Switch to code formatter Black #267

peternowee · 2021-06-12T21:58:39Z

Proposal for the introduction of the Black code formatter, which promises to save the developers of pydot time and mental energy by taking control over code formatting.

See the earlier discussion in #265 and the individual commit messages in this PR pydot/pydot#267.

@ankostis @prmtl @hrishikeshrt Ok, I gave in on the double quotes... but not on the line lengths yet. 😄 Hope you can have a look and let me know what you think.

- Add/remove trailing commas in some collections to ensure/prevent Black explodes the contents to a single item per line. - Wrap the `*_ATTRIBUTES` constants at the top of `pydot.py` in `# fmt: off/on` pragmas to prevent they get exploded. - Merge some string literals that Black will put on a single line anyway. - Two unrelated spelling and comment formatting corrections.

[Black, The Uncompromising Code Formatter][1] promises to save the developers of `pydot` time and mental energy by taking control over code formatting.

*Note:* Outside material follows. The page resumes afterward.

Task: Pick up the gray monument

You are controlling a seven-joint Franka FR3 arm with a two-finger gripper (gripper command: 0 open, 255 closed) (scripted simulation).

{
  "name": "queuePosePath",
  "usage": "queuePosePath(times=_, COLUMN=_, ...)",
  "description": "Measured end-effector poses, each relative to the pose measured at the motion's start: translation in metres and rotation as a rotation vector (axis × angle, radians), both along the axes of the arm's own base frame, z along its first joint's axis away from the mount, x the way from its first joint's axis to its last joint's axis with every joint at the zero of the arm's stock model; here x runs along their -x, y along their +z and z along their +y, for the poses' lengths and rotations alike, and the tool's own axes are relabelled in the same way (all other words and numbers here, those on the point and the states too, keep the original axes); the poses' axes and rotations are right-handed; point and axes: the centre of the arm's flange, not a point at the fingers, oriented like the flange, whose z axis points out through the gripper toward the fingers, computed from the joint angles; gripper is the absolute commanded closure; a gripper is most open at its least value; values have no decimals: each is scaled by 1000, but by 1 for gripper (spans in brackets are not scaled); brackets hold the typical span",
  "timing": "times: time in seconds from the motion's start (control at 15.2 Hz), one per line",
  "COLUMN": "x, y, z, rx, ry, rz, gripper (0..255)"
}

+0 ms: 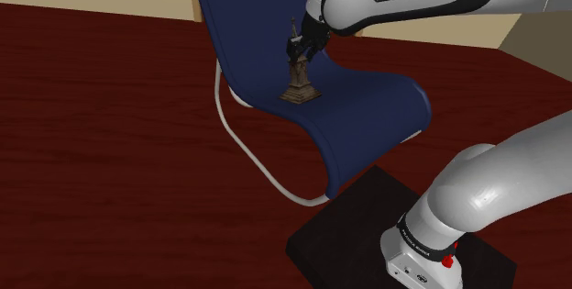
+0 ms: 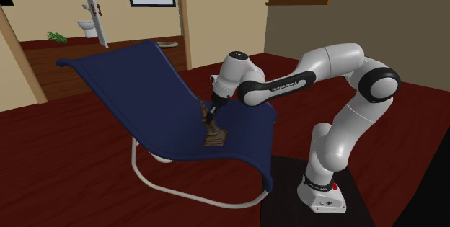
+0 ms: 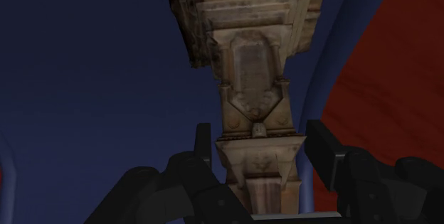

With this commit, we will start to find out. With `black` installed, you can now run `black .` in the top `pydot` directory and any formatting issues in pydot source files should get corrected automatically: ~/Development/pydot $ black . reformatted dot_parser.py reformatted setup.py reformatted test/pydot_unittest.py reformatted pydot.py All done! 4 files reformatted. Check out the documentation for more on the [Black code style][2] and options for [integrating it with your editor or git pre-commit][3]. This commit contains: - New `pyproject.toml`: Configuration of `black`. - Changed `.py` files: Results of the first run of `black` 21.5b2. Line length is kept at 79 characters for now. This is my personal preference because it allows for reasonable font size when using a phone, side-by-side diffs on a small laptop screen or 3-way diffs on larger screens. For easier review of the formatting changes made by `black`, this commit uses the `--skip-string-normalization` flag to prevent that single quotes are converted to double quotes already. The next commit will drop that flag, so the results of that conversion are shown there. A later commit will take care of the CI integration. Thanks to Kostis Anagnostopoulos for first suggesting `black` and to Sebastian Kalinowski and Hrishikesh Terdalkar for giving their reviews as well. Alternatives that were rejected: - `yapf`: Not clearly better formatting than `black`. More configuration options, but the cost of reaching agreement on all those options might offset the benefits of using a code formatter. - `autopep8`: Focusses mainly on PEP 8 compliance, meaning that a lot of other formatting issues would still need to be decided on manually, reducing the benefits of using a code formatter. As discussed in [pydot#265][265] and [pydot#267][267]. [1]: https://pypi.org/project/black/ [2]: https://black.readthedocs.io/en/latest/the_black_code_style/current_style.html [3]: https://black.readthedocs.io/en/latest/integrations/index.html [265]: pydot#265 [267]: pydot#267

Let `black` take care of the quotes as well, meaning a switch from single quotes to double quotes (except for where it would result in more backslash escapes). Currently, `black` can only be configured to either enforce double quotes or skip this altogether, not to enforce single quotes. I had some doubts about this switch at first, but noticed that several other projects and their documentation examples have switched to using double quotes now. Holding on to a consistent use of single quotes could become more of a burden, while offering only little benefit. Changes from single quotes to double quotes that were made manually: - Examples in `README.md`. - `pydot.py`, the `*_ATTRIBUTES` constants at the top, because they are surrounded by `# fmt: off` and `# fmt: on` pragmas. Note this is all about quotes around Python strings in the pydot source code and not at all related to quotes that are part of a DOT string.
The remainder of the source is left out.